SAM 3D Body: Video-Driven Mocap Experiments

SAM 3D Body is a promptable model for single-image full-body 3D human mesh recovery. It estimates pose and shape from one image, supports prompts like keypoints or masks, and outputs a structured human mesh representation that is animation-friendly.

This post documents a quick experiment: running SAM 3D Body frame-by-frame on a video to extract a mesh and joints, then thinking through what that enables for motion capture and video-to-mocap pipelines in Unreal Engine.

Test clip: mesh + joints from video

The video below is a test of me extracting joints and a mesh from a video instead of a single image. Each frame is processed independently, then stitched into a short sequence for visualization.
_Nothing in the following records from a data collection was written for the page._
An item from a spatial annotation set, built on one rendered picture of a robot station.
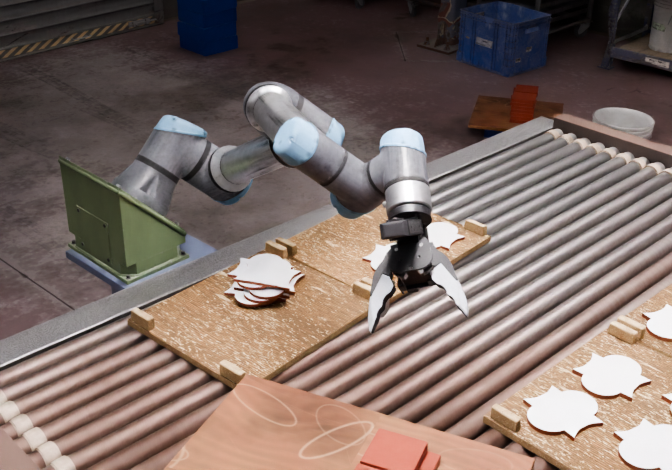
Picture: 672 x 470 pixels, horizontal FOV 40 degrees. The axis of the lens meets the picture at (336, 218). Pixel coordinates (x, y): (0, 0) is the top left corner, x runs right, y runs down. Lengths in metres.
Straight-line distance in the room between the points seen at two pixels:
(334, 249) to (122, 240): 0.49
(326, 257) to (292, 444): 0.77
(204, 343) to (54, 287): 2.13
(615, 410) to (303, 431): 0.60
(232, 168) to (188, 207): 2.31
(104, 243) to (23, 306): 1.65
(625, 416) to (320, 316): 0.63
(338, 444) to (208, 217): 3.00
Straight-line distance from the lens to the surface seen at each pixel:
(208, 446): 1.48
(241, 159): 2.15
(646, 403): 1.81
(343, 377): 1.80
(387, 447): 1.21
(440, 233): 2.26
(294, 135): 1.52
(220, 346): 1.86
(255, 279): 1.97
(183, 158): 2.25
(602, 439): 1.71
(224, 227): 4.29
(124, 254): 2.18
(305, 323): 1.92
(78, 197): 2.28
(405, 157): 1.52
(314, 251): 2.18
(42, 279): 4.03
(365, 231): 2.27
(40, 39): 6.97
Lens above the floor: 2.01
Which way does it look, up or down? 27 degrees down
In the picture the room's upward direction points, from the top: 1 degrees clockwise
What changes when you go from image to video

SAM 3D Body is trained for single-image reconstruction, so video inference is essentially a per-frame pipeline. The interesting part is the extra structure video gives you:

Temporal consistency: even a simple smoothing pass can reduce frame-to-frame jitter.
Occlusion recovery: a limb hidden in one frame often appears in neighboring frames.
Motion cues: small motions help resolve ambiguous poses that are hard from one frame alone.

That does not make it a native video model, but it does make the output more usable for animation and tracking.
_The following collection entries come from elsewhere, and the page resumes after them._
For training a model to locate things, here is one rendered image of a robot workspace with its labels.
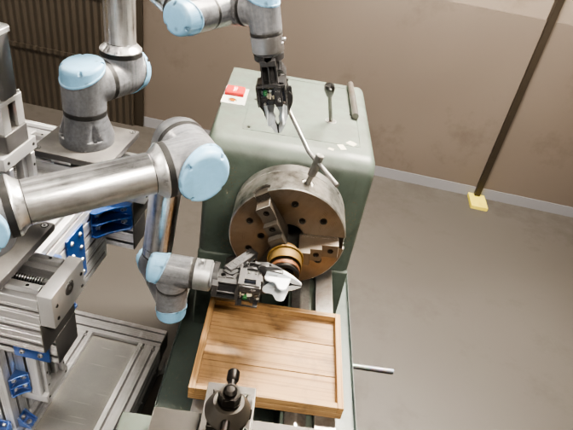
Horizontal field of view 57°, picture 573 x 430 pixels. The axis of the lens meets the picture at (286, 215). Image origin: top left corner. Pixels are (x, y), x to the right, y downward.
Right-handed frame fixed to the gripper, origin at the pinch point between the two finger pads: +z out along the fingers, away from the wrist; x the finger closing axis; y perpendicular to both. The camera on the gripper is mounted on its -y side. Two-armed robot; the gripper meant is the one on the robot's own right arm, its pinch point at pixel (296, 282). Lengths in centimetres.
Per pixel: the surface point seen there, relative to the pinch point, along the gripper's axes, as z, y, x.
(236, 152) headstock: -20.4, -32.6, 14.9
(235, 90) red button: -25, -65, 19
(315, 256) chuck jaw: 4.7, -10.4, 0.5
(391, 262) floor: 70, -150, -108
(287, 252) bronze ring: -3.1, -5.6, 4.4
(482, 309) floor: 118, -121, -108
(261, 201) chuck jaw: -11.5, -15.6, 11.3
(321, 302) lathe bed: 10.1, -16.4, -21.1
Implications for motion capture + Unreal Engine motion matching

If you can recover a clean joint hierarchy and mesh per frame, the next steps are familiar:

Stabilize the track -- apply temporal smoothing and fix joint flips.
Retarget -- map the recovered joints to an Unreal Engine-compatible skeleton.
Curate clips -- segment the sequence into motion-matching-ready clips.
Blend and iterate -- feed it into Motion Matching, then tune blend spaces and cost weights.
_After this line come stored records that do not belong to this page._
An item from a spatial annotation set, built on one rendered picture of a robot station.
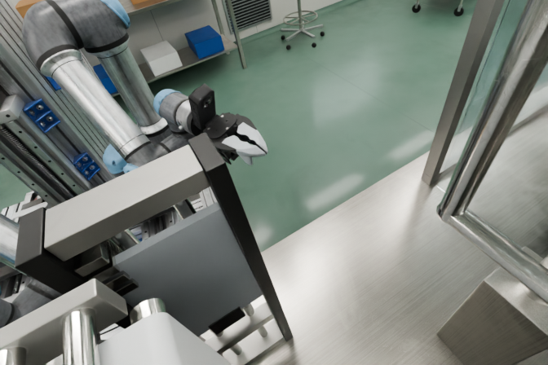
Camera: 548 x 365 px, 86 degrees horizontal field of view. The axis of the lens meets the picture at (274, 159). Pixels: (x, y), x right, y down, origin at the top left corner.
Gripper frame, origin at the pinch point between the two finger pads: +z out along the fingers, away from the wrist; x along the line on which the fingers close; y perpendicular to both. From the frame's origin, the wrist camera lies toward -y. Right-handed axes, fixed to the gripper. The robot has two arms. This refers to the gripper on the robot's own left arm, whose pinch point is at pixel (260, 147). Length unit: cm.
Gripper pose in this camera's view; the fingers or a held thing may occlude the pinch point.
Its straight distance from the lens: 54.8
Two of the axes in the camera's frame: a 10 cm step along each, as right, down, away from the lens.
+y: 2.4, 6.0, 7.6
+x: -6.3, 6.9, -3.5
The big implication: lightweight video-to-mocap workflows become possible without a full marker-based capture setup. You can prototype moves, test blocking, or generate animation references directly from a phone video.

What I'm taking away

Single-image models become far more practical when you add temporal context.
The mesh output is useful even when you primarily need joints; it gives you pose sanity checks.
The Unreal Engine pipeline is viable as soon as the joint stream is stable.

Next experiments

Introduce temporal priors to reduce jitter without over-smoothing.
Compare a per-frame pipeline vs. a windowed optimization approach.
Test retargeting quality on fast turns and foot contacts.